En términos generales, la derecha latinoamericana ha utilizado, entre otras, la estrategia de guerras judiciales para atacar a los gobiernos progresistas. Este ha sido el caso de Cristina Fernández de Kirchner a quien se le ha condenado por asuntos de corrupción sin mostrar pruebas contundentes. Lo mismo sucedió con la Ignacio Da Silva Lula en Brasil.

Más recientemente, México ha vivido una verdadera guerra judicial desde que el gobierno de Amlo intentó hacer una reforma judicial. En un primer momento, Amlo quiso que el sistema se reformara desde adentro, pero la Suprema Corte de Justicia de la Nación no hizo caso a su recomendación. Amlo le reclamó que sus miembros no podían percibir salarios superiores a los del Presidente de la República porque la Ley federal lo prohíbe. Los miembros de la Corte se ampararon para no reducirse sus salarios y proteger sus prestaciones. Peor aún, en su lucha contra el Ejecutivo, dieron amparos a diestra y siniestra a favor de innumerables narcotraficantes y de empresarios como Ricardo Salinas Pliego para que no pagara sus impuestos conforma manda la Ley.

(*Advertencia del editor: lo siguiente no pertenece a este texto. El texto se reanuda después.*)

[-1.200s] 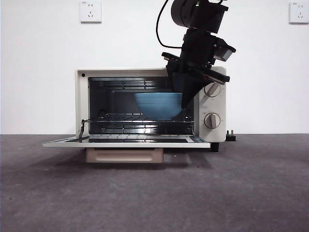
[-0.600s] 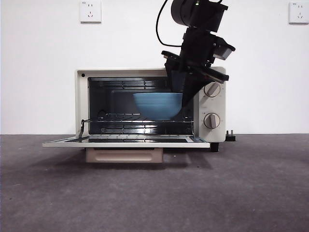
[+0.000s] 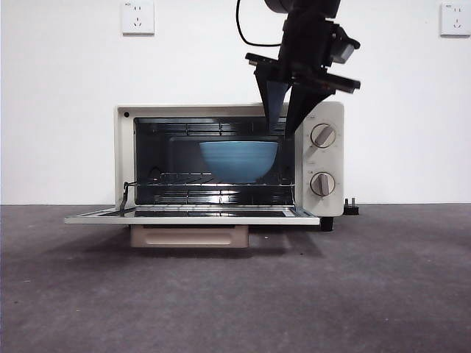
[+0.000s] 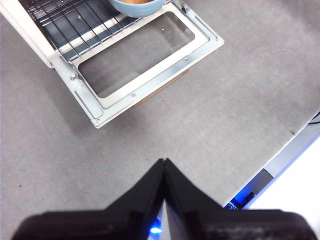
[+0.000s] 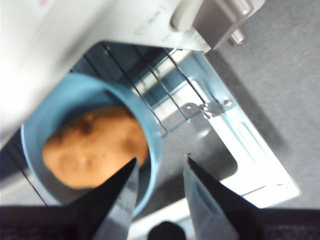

Ante esa situación, Amlo tuvo que esperar hasta que su partido tuviera mayoría calificada en ambas cámaras para que se pudiera reformar la Constitución de la República. Esto se ha hecho y a partir del 1 de junio de 2025 habrá elecciones para todos los juzgadores. La reacción de Estados Unidos no se hizo esperar y durante el proceso de votación en el Congreso de la Unión, su embajador, Ken Salazar, se expresó públicamente contra la reforma judicial porque esta atentaba contra la democracia. Amlo le respondió que en 43 estados de Estados Unidos se elije a los jueces y preguntó por qué México no podía elegir los suyos. Por ahora, la guerra judicial ha fracasado en México y este es un gran ejemplo a seguir por los demás países latinoamericanos. Poner en práctica la reforma judicial es un gran reto para Claudia Sheinbaum, la sucesora de Amlo. Sin embargo, no cabe duda que la elección de los jugadores ayudará a profundizar la democracia en el ámbito judicial, uno de los sectores más conservadores y corruptos en la sociedad mexicana.

En conclusión, los gobiernos progresistas de América Latina contribuyeron a “democratizar la democracia” y, en cierta forma, a elevar el nivel de conciencia de la ciudadanía sobre sus derechos civiles, políticos, sociales, género, raza, etc. Sin embargo, esto provocó la resistencia de las elites latinoamericanas, las cuales percibían que sus privilegios les eran acotados. Estas elites ahora gozan del auge de la derecha a nivel mundial y la nueva gestión de Donald Trump en Estados Unidos no solo las aupará, sino que empleará todos los medios disponibles para subestimar a los gobiernos que no estén dispuestos a seguir a pie puntilla sus dictámenes. Por ahora, habrá que esperar a que la gestión de Trump tome el poder para apreciar hasta qué grado podrá aplicar políticas comerciales aislacionistas en un Imperio cuya economía parece estar de capa caída.